The Consortium for Neuropsychiatric Phenomics

Over the next few years Bob and I became increasingly close colleagues, largely focused around the development of a large project that came to be known as the “CNP”. The idea of “phenomics” was made popular by our UCLA colleagues Nelson Freimer and Chiara Sabatti in their 2003 paper, “The Human Phenome Project”. In the wake of the initial sequencing of the human genome in 2001, Freimer and Sabbati proposed that the hard work for biomedical science now laid in the understanding of the universe of phenotypes that arise when the genotype interacts with the environment, and in particular in the way that those phenotypes vary across individuals. Bob was interested in an understanding of psychological and neural phenotypes, which he couched in terms of a framework that I often referred to as the “layer cake” - here is an example reprinted from Figure 4 in Poldrack et al. (2011):

The early 2000s were also a time when many were questioning the way that neuropsychiatric disorders were understood. There was an emerging focus on the degree to which these disorders may reflect the dysfunction of specific underlying neural systems as well as a growing realization that diagnostic categories in psychiatry did not map neatly on underlying neural or psychological mechanisms. It was this set of ideas that would ultimately result in the Research Domain Criteria (RDoC) framework (Insel et al., 2010; Cuthbert and Insel, 2013) that has played a central role in focusing NIMH research onto the underlying dimensions of mental illness. Bob was at the forefront of this movement, and around 2005-6 he began recruiting a dream team of researchers at UCLA that would develop a transdisciplinary approach to understanding the neural basis of psychiatric disorders, focused specifically on the domains of memory and cognitive control. The approach would be transdiagnostic, recruiting healthy individuals along with people diagnosed with several different disorders (schizophrenia, bipolar disorder, and ADHD). It would also be trans-species, with collaborators studying these domains in rodent and nonhuman primate models. Bob was also very forward-thinking in including an entire branch of the project focused on informatics, out of which would grow the Cognitive Atlas project (more about this below).
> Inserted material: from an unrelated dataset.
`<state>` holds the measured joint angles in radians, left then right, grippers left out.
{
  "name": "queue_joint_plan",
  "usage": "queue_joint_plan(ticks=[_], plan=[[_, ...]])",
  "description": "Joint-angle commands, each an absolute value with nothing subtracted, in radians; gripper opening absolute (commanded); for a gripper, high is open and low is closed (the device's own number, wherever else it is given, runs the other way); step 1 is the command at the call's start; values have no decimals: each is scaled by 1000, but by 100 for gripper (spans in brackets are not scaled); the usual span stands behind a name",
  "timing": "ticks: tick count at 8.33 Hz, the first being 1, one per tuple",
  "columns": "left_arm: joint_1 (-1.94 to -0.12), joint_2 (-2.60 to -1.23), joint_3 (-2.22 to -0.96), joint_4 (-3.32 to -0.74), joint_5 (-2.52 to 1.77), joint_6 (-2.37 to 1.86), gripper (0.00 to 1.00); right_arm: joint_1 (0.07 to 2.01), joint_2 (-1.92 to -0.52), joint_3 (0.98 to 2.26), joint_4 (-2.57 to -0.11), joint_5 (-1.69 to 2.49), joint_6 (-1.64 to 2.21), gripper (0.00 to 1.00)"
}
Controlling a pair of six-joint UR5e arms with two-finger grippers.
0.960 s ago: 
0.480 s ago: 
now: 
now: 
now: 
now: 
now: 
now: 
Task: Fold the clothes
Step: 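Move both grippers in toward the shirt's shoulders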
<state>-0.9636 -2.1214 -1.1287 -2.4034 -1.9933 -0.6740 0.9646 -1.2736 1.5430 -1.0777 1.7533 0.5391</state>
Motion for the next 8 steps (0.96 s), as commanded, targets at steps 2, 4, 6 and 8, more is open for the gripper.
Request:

The set of consortium grants that we developed were funded in 2007 as part of the NIH Roadmap Initiative, and over the next few years we set out to collect a large behavioral/genetics sample of ~2000 individuals (known as the LA2K sample), and a smaller sample of about 300 individuals imaged with fMRI on a range of tasks covering the domains of memory and cognitive control (known as the LA3C sample). I moved from UCLA to the University of Texas in 2009, but I remained closely involved in the project. During my time at UT we developed and launched the OpenfMRI data sharing project, which shared neuroimaging data in a completely open manner. We later shared the entire LA3C imaging dataset through OpenfMRI, and they remain available on the OpenNeuro platform that succeeded OpenfMRI. We also published a data descriptor describing the dataset (Poldrack et al., 2016), which has been cited nearly 500 times since its publication. While not all of these citations reflect an actual reuse of the data, we know that the data has been reused many times, and is one of the most highly accessed datasets on the OpenNeuro archive.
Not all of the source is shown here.